A New Approach in Epilepsy Diagnosis using Discrete Wavelet Transformation and Analysis of Variance
Subject Areas : BioEngineeringTayebeh Iloon 1 , Ramin Barati 2 , Hamid Azad 3
1 - Department of Electrical Engineering, Shiraz Branch, Islamic Azad University, Shiraz, Iran
2 - Department of Electrical Engineering, Shiraz Branch, Islamic Azad University, Shiraz, Iran
3 - Department of Electrical Engineering, Shiraz Branch, Islamic Azad University, Shiraz, Iran
Keywords: Support vector machine (SVM), Features selection, Epileptic Seizure, Electroencephalogram signals,
Abstract :
Epilepsy is a chronic disorder and outbreak of brain function, caused by the abnormal and intermittent electric discharge of brain neurons.

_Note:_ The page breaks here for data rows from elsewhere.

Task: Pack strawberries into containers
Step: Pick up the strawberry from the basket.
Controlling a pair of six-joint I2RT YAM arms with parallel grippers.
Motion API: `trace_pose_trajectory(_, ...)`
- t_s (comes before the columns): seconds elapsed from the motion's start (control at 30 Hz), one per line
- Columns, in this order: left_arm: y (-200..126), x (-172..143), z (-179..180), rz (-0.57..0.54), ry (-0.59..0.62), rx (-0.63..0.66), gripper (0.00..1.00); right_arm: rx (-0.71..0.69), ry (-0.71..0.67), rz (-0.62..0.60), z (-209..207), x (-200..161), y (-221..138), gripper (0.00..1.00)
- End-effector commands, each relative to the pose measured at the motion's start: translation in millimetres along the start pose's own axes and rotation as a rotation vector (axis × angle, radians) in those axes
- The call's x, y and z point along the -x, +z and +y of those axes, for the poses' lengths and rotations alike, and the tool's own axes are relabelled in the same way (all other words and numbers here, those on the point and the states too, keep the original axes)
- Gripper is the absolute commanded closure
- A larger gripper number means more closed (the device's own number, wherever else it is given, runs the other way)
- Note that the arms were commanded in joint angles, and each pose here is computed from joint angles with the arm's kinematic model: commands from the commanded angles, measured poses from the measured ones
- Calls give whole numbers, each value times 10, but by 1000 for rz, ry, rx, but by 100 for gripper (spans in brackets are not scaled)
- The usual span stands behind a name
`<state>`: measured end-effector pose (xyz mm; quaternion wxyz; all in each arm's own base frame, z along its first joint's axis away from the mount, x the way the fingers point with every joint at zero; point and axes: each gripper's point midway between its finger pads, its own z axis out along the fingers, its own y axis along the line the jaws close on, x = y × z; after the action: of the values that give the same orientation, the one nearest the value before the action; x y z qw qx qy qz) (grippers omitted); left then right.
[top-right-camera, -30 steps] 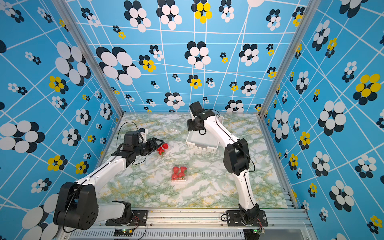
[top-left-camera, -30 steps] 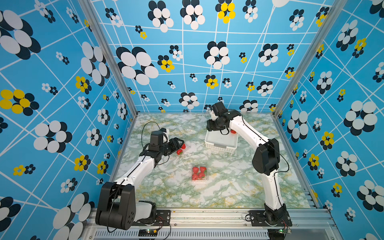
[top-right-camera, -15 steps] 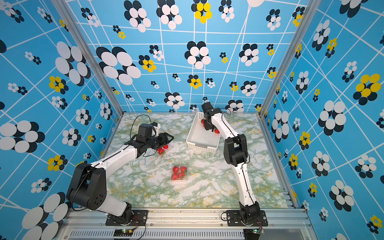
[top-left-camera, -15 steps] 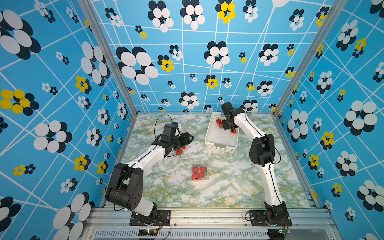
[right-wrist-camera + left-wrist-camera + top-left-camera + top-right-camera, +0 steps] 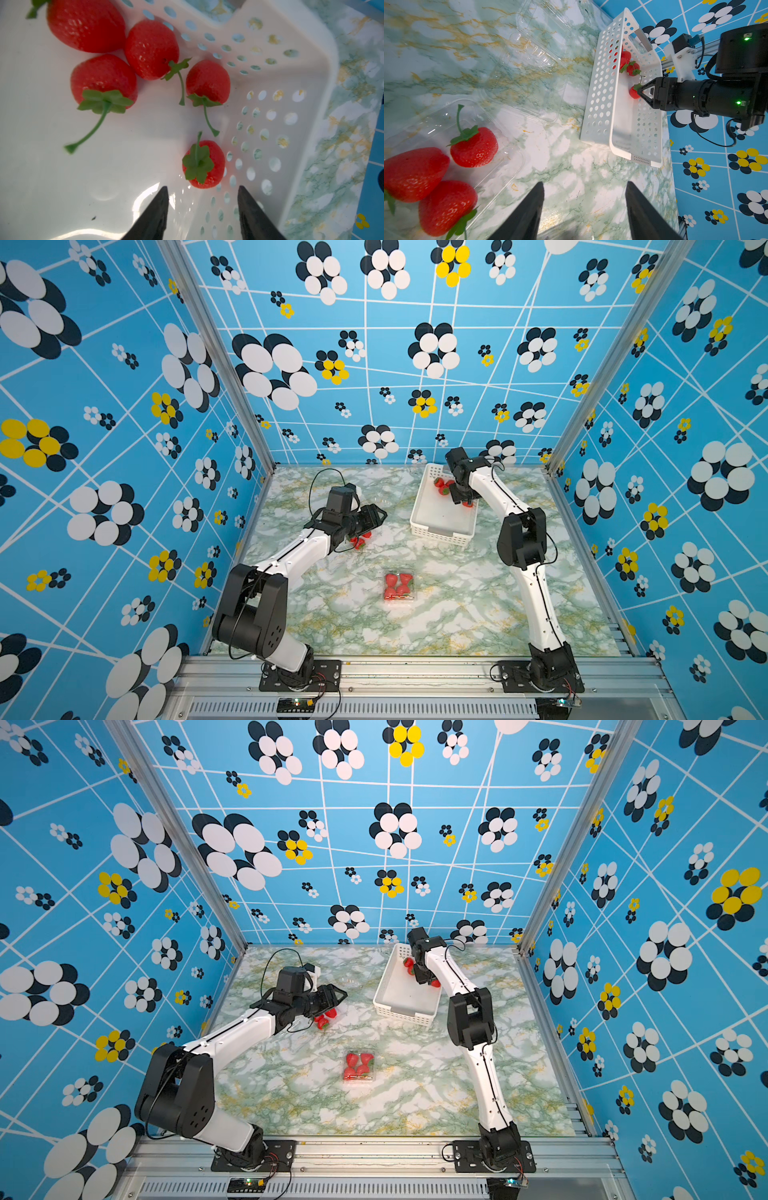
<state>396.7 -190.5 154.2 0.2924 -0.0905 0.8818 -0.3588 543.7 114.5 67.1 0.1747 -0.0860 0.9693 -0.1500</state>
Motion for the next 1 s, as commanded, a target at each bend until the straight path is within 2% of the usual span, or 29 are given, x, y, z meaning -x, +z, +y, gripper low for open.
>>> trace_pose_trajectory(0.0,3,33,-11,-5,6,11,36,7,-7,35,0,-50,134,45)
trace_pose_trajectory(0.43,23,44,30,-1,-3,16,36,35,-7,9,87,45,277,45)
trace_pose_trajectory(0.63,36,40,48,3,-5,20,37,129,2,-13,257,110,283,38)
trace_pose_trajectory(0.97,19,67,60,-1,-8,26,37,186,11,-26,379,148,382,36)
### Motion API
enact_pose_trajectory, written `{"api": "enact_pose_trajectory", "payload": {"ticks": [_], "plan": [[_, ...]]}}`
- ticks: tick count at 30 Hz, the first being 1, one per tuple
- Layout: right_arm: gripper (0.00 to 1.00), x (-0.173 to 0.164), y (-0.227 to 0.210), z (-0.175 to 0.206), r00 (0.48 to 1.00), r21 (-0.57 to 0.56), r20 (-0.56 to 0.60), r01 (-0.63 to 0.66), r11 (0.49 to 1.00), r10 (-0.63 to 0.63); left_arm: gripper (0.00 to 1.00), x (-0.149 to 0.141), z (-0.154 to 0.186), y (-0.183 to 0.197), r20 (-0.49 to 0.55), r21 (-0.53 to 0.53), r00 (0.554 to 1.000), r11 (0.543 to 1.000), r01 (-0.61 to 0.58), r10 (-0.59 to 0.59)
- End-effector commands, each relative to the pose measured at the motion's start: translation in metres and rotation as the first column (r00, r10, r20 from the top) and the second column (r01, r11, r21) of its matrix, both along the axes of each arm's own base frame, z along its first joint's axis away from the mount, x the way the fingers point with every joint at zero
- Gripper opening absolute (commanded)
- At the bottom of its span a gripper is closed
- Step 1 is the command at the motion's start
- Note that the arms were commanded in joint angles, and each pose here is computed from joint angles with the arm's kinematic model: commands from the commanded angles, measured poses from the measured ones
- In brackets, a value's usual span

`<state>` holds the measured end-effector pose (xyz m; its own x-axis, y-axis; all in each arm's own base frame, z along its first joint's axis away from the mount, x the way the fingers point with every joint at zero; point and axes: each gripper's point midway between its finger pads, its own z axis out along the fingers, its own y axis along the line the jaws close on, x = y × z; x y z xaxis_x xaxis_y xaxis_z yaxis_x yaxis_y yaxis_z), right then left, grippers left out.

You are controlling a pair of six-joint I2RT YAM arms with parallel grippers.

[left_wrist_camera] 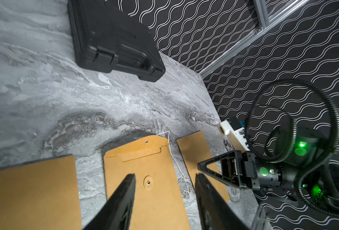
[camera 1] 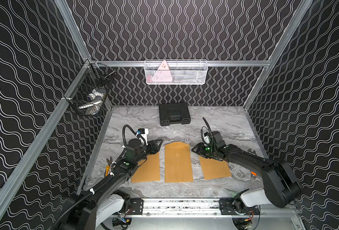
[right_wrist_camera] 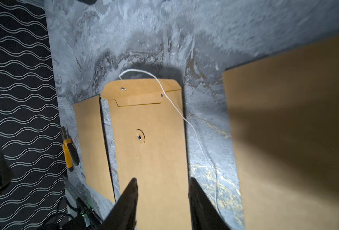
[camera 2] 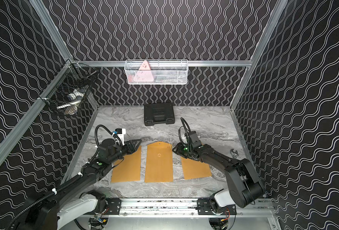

Electroencephalogram signals represent brain activities, and one of the methods of diagnosing epilepsy is using EEG brain signals. In this article, a new method for diagnosing epilepsy using EEG signal processing is presented. At first, the EEG signal is divided into five frequency sub-bands using Discrete Wavelet Transformation (DWT). Then, the features are extracted from five frequency sub-bands, and the best features are selected by the analysis of variance (ANOVA) method. Finally, by using the Support Vector Machine (SVM) algorithm, these features are used to classify seizure and non-seizure EEG signals. The simulation results from the Bonn university dataset affirm the suggested approach's advantage in comparison with some other basic classical methods in terms of accuracy, sensitivity, and specificit.